◆ Your objective:
Pull every line containing the word "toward" from the records.
(Data Opens)
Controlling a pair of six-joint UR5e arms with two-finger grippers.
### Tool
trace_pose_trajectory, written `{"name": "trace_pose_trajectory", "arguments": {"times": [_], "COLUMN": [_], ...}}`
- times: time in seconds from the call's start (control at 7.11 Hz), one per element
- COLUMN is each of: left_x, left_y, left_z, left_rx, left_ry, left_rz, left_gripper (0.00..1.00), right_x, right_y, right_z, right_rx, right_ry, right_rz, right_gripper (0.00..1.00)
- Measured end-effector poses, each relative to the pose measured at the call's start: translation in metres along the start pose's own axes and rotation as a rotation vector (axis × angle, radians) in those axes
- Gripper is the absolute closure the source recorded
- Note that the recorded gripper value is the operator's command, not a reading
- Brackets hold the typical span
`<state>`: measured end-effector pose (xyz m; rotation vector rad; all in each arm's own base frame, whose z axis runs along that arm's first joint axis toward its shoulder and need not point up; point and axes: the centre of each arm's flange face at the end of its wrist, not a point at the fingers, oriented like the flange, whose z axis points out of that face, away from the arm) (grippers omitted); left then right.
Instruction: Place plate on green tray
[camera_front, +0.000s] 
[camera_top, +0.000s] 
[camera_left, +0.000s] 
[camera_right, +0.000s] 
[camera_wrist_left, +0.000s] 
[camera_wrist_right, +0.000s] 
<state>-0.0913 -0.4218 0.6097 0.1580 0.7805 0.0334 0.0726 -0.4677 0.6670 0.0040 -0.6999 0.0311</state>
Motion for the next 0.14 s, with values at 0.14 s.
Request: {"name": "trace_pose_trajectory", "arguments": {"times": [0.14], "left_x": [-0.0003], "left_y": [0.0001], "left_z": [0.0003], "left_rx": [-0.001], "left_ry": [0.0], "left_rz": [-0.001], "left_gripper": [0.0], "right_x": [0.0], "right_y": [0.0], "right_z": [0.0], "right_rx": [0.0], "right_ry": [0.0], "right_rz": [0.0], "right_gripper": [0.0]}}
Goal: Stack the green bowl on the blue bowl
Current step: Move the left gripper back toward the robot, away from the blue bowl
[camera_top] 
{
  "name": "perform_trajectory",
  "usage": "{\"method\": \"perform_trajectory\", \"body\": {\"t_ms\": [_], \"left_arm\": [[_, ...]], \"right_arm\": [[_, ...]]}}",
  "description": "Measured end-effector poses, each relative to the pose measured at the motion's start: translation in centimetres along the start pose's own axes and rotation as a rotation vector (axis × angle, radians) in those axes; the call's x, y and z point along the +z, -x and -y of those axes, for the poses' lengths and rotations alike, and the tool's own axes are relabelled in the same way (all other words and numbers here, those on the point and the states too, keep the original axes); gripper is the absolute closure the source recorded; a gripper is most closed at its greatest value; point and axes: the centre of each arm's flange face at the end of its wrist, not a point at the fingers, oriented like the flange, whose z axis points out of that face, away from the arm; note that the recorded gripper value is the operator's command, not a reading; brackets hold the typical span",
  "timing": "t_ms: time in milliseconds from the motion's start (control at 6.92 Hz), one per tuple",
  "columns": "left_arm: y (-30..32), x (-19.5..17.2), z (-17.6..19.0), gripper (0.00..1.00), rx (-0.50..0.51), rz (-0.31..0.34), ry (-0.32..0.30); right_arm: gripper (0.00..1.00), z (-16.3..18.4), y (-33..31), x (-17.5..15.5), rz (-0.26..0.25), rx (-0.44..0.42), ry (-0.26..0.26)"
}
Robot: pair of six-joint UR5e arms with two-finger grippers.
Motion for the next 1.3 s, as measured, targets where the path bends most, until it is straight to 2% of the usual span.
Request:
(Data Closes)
◆ Answer:
`<state>`: measured end-effector pose (xyz m; rotation vector rad; all in each arm's own base frame, whose z axis runs along that arm's first joint axis toward its shoulder and need not point up; point and axes: the centre of each arm's flange face at the end of its wrist, not a point at the fingers, oriented like the flange, whose z axis points out of that face, away from the arm) (grippers omitted); left then right.
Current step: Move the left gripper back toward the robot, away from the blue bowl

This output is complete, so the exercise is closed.